Double-sided calcaneal fracture—AO/ICI type B1, Sanders type II
Case description
A 22-year-old man sustained bilateral calcaneal fractures when he fell from a height onto a concrete floor. CT scans were used for thorough fracture assessment. These revealed a Sanders type IIC fracture on the right side and a Sanders type IIB fracture on the left side. The other joints were not displaced, so these fractures are classified as AO/ICI type B1 fractures on both sides.

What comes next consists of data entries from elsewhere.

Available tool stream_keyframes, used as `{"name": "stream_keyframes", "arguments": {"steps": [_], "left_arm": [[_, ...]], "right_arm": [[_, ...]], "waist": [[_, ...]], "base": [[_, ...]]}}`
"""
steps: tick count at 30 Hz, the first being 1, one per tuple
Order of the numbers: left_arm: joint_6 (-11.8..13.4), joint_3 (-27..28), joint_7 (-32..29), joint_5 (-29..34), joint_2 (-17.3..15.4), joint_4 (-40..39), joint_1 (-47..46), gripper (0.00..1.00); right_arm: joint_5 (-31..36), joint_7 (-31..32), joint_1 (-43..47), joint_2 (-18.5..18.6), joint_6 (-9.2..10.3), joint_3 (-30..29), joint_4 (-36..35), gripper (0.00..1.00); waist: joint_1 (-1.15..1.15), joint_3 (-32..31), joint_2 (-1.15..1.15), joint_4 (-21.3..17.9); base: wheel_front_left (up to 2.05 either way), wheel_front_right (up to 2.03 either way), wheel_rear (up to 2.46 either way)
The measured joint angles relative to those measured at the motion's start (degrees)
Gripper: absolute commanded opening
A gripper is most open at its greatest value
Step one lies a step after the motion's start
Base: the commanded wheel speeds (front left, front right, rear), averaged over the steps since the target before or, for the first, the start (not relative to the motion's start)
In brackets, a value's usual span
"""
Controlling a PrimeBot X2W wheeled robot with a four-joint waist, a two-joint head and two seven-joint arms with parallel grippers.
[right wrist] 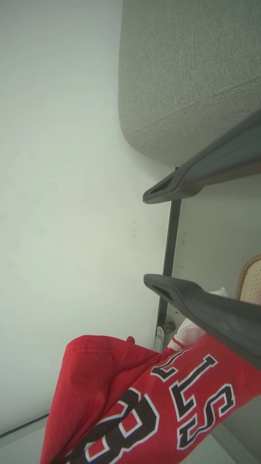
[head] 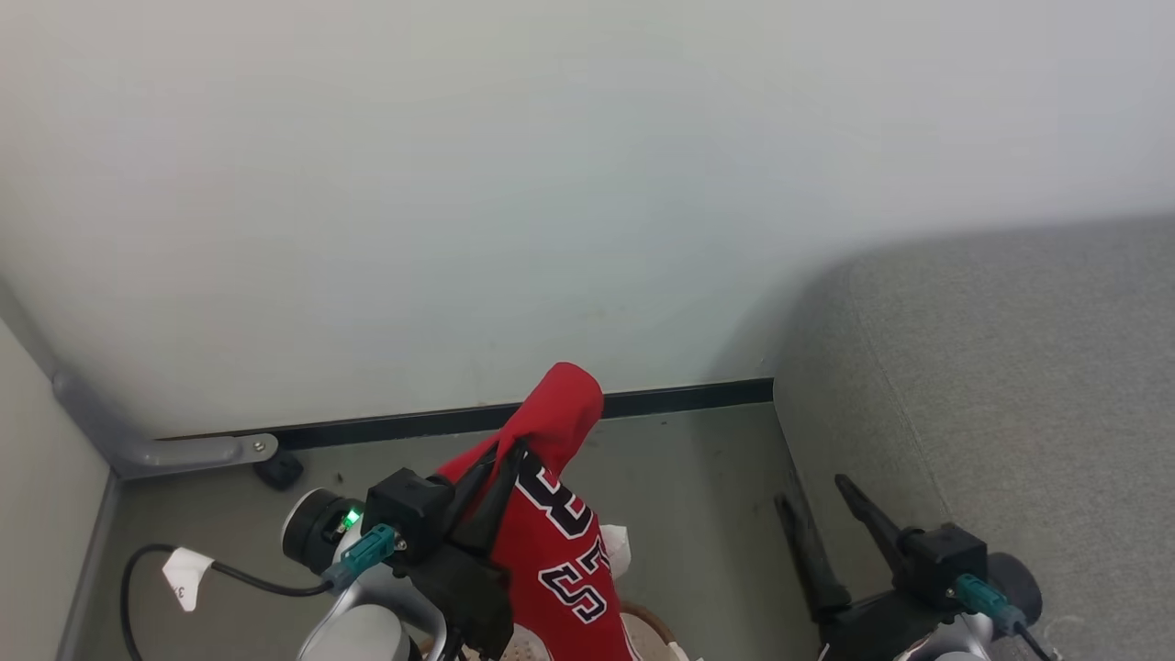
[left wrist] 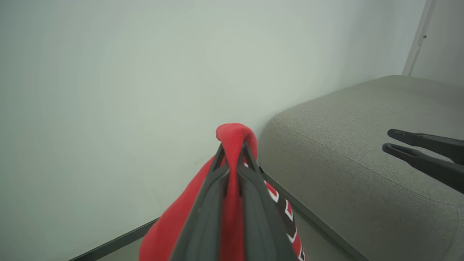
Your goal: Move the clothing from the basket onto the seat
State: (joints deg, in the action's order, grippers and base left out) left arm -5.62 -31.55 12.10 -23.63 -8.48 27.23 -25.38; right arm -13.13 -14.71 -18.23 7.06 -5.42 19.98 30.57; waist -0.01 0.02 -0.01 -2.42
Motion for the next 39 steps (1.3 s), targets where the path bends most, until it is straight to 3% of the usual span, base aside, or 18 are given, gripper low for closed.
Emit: {"name": "stream_keyframes", "arguments": {"steps": [8,19,29,39], "left_arm": [[0.02,-0.18,-2.54,-0.38,0.11,-2.22,-0.33,0.00],[0.08,-0.99,-5.60,-0.51,1.53,-3.86,-1.76,0.00],[0.07,-2.38,-8.05,-0.54,2.97,-5.35,-4.72,0.00],[0.07,-3.14,-9.50,-0.92,3.34,-6.35,-4.95,0.00]], "right_arm": [[1.22,0.00,-0.20,-0.99,-1.16,5.34,0.35,1.00],[2.90,0.01,-5.43,-1.97,-1.66,17.28,4.88,1.00],[-0.22,0.00,-12.40,-2.26,-1.67,27.35,10.60,1.00],[-4.52,0.00,-16.50,-2.57,-1.67,32.28,16.46,1.00]], "waist": [[0.01,-0.53,0.01,-0.51],[0.01,-0.36,0.01,-0.89],[0.02,0.10,0.01,0.60],[0.02,0.42,0.01,1.39]], "base": [[0.00,0.00,0.00],[0.00,0.00,0.00],[0.00,0.00,0.00],[0.00,0.00,0.00]]}}
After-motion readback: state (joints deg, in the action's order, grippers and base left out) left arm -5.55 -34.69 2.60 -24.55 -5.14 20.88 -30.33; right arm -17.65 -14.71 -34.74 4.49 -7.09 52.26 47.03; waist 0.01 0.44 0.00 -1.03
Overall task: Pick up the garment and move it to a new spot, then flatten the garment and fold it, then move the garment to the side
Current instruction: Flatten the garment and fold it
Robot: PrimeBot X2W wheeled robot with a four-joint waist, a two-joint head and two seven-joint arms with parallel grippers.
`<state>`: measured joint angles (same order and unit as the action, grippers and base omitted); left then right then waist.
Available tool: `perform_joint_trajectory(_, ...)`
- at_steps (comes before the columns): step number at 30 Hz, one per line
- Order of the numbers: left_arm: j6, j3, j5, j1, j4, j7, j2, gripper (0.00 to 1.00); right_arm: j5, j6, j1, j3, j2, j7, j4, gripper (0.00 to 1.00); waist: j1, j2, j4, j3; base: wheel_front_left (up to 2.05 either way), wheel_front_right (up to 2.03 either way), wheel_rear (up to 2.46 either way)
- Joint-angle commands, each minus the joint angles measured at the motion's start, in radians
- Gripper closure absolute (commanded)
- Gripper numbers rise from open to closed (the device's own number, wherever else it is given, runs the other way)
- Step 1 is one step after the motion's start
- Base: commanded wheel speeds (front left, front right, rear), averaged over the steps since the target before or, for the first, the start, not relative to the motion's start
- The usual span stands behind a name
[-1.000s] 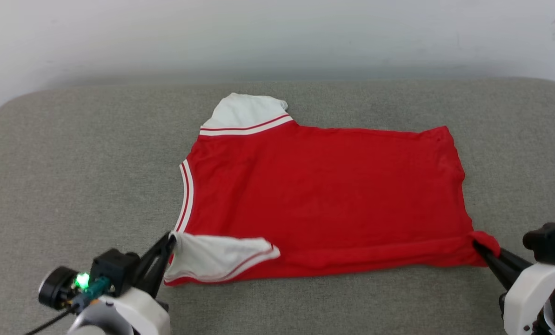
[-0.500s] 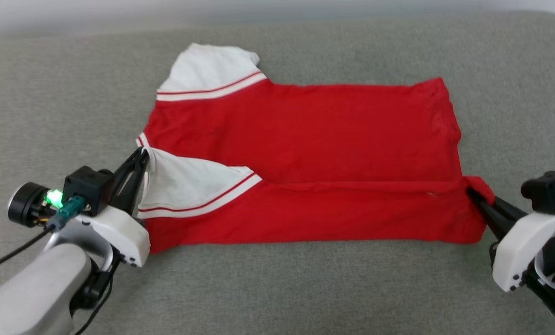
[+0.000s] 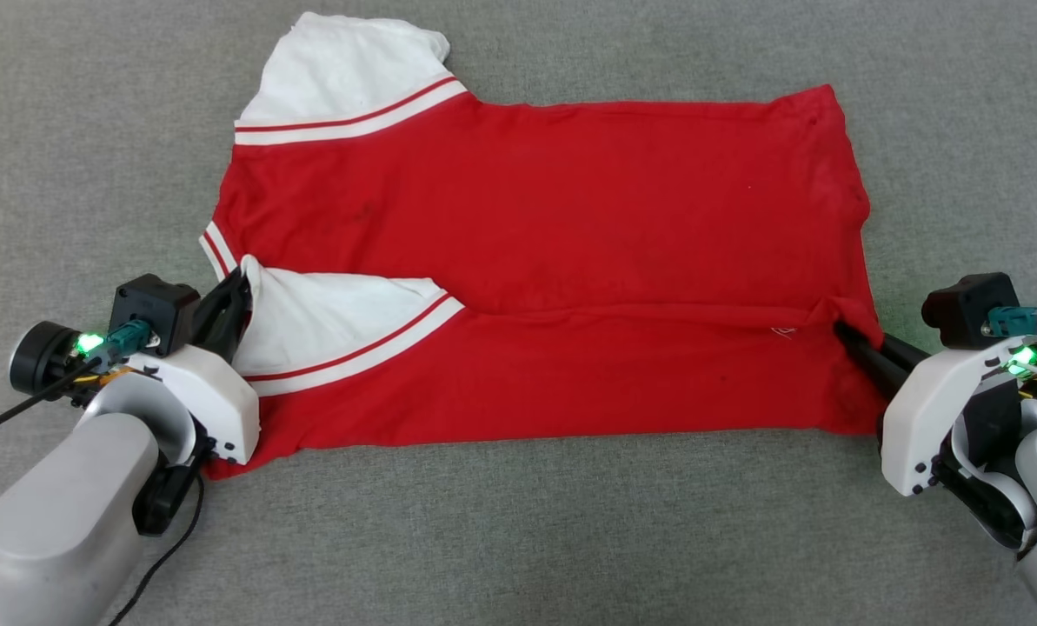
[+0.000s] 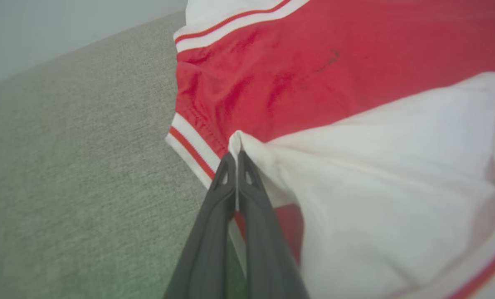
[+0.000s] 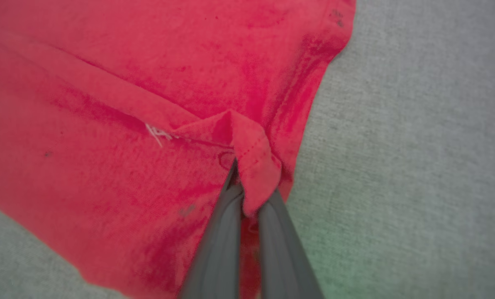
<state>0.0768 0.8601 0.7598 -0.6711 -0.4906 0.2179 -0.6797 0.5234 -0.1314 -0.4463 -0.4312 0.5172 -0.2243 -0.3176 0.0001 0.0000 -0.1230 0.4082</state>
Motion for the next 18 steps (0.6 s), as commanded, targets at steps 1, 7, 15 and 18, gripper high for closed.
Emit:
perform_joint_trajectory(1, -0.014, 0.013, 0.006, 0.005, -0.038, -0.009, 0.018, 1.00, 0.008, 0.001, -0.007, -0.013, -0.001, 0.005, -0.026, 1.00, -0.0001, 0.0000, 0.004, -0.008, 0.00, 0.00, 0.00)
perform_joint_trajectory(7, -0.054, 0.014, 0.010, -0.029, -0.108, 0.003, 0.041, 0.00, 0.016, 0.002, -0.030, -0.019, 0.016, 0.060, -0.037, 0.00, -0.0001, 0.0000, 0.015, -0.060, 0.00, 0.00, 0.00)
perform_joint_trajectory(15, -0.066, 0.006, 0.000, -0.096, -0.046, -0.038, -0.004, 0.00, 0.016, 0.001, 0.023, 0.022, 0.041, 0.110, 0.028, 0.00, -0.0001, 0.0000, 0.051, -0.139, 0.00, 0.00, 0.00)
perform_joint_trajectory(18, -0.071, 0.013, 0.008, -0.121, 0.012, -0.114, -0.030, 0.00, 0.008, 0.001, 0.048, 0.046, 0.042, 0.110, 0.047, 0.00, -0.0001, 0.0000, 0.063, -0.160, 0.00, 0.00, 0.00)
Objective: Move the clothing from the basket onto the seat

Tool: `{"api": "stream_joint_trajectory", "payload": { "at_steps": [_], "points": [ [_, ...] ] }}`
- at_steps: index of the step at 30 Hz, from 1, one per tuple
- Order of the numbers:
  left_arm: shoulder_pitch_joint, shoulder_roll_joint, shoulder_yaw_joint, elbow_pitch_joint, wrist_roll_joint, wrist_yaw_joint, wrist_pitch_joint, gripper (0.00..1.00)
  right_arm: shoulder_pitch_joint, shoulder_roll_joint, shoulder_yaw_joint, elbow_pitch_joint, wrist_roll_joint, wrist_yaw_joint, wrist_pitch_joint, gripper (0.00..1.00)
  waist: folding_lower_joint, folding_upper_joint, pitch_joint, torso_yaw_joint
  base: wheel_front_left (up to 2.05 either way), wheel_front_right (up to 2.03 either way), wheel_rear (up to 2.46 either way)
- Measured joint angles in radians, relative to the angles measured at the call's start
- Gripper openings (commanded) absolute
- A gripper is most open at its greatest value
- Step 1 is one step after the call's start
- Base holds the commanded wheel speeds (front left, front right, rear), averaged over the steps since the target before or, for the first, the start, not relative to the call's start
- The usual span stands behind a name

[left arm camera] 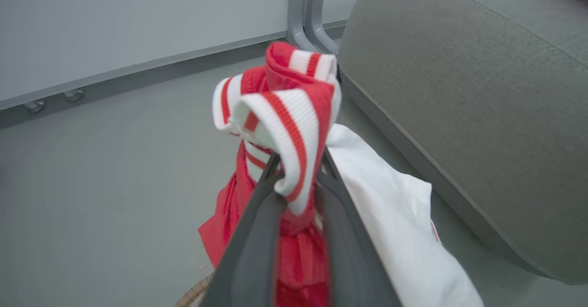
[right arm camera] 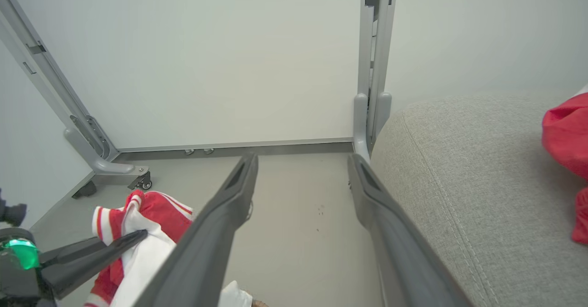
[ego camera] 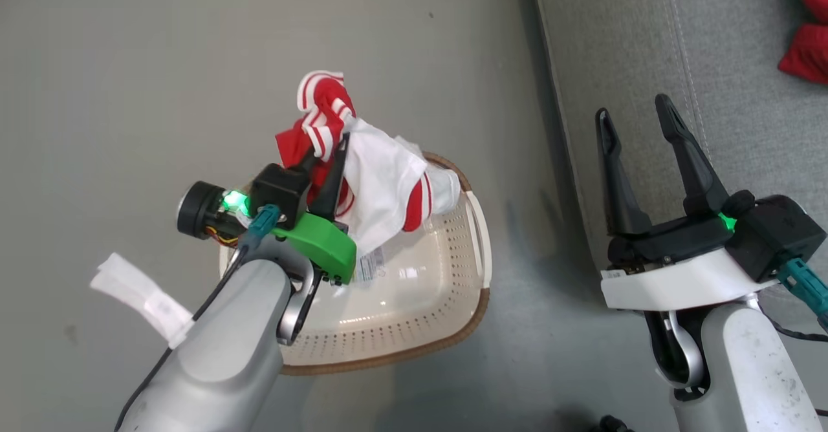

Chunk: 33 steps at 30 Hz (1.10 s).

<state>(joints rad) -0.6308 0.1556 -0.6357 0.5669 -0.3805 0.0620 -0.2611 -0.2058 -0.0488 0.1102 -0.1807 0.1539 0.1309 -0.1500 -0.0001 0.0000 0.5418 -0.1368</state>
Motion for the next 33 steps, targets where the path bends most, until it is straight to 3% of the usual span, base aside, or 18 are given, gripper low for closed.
{"api": "stream_joint_trajectory", "payload": {
  "at_steps": [7,15,22,33],
  "points": [
    [0.073,0.046,0.058,-0.269,0.016,0.027,0.000,0.00,0.043,0.000,-0.012,0.002,-0.006,0.000,0.030,1.00,0.0000,0.0000,-0.097,0.040,0.00,0.00,0.00],
    [0.128,0.075,0.110,-0.516,0.040,0.028,-0.001,0.00,0.075,0.000,-0.014,-0.002,-0.007,0.000,0.062,1.00,0.0000,0.0000,-0.194,0.074,0.00,0.00,0.00],
    [0.209,0.076,0.143,-0.643,0.038,0.008,-0.001,0.00,0.121,0.000,-0.007,0.005,-0.007,0.000,0.087,1.00,0.0000,0.0000,-0.270,0.090,0.00,0.00,0.00],
    [0.355,0.079,0.161,-0.724,0.028,0.002,-0.001,0.00,0.201,0.000,0.018,-0.013,0.002,0.000,0.124,1.00,0.0000,0.0000,-0.376,0.096,0.00,0.00,0.00]
  ]
}}
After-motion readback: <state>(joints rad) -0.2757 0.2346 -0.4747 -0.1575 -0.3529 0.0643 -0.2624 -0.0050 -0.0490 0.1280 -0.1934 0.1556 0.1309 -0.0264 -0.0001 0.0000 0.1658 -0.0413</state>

Because of the intraarticular displacement on both sides, operative treatment was indicated.
Indication for MIPO
Minimally invasive plate osteosynthesis is indicated because of the simple facture pattern (Sanders type II) on both sides without deep impaction. The fragment size is large enough to make the case suitable for percutaneous reduction.
Preoperative planning
Both fractures can be successfully reduced percutaneously. On the right side the posterior facet of the subtalar joint is displaced in one piece (Sanders type IIC). Therefore, the joint can only be reduced under image intensifier control. The fracture on the left side has a step-off in the subtalar joint (Sanders type IIB). It therefore needs additional arthroscopic control to ensure that an anatomical joint reduction is achieved. The tuberosity fragment is reduced with the help of a Schanz screw ( Fig. 22.2-2 ). After temporary K-wire fixation and control of reduction, the main fragments are fixed percutaneously. 3.5 mm screws are used in this case because the patient is young with sufficient bone stock. In elderly patients with osteoporotic bone, 4.5 mm screws or a combination of 3.5 and 4.5 mm screws should be used.
Operating room setup
Anesthesia
General anesthesia is recommended for calcaneal fracture fixation because the lateral decubitus position usually is uncomfortable for the patient. Alternatively, spinal anaesthesia may be used.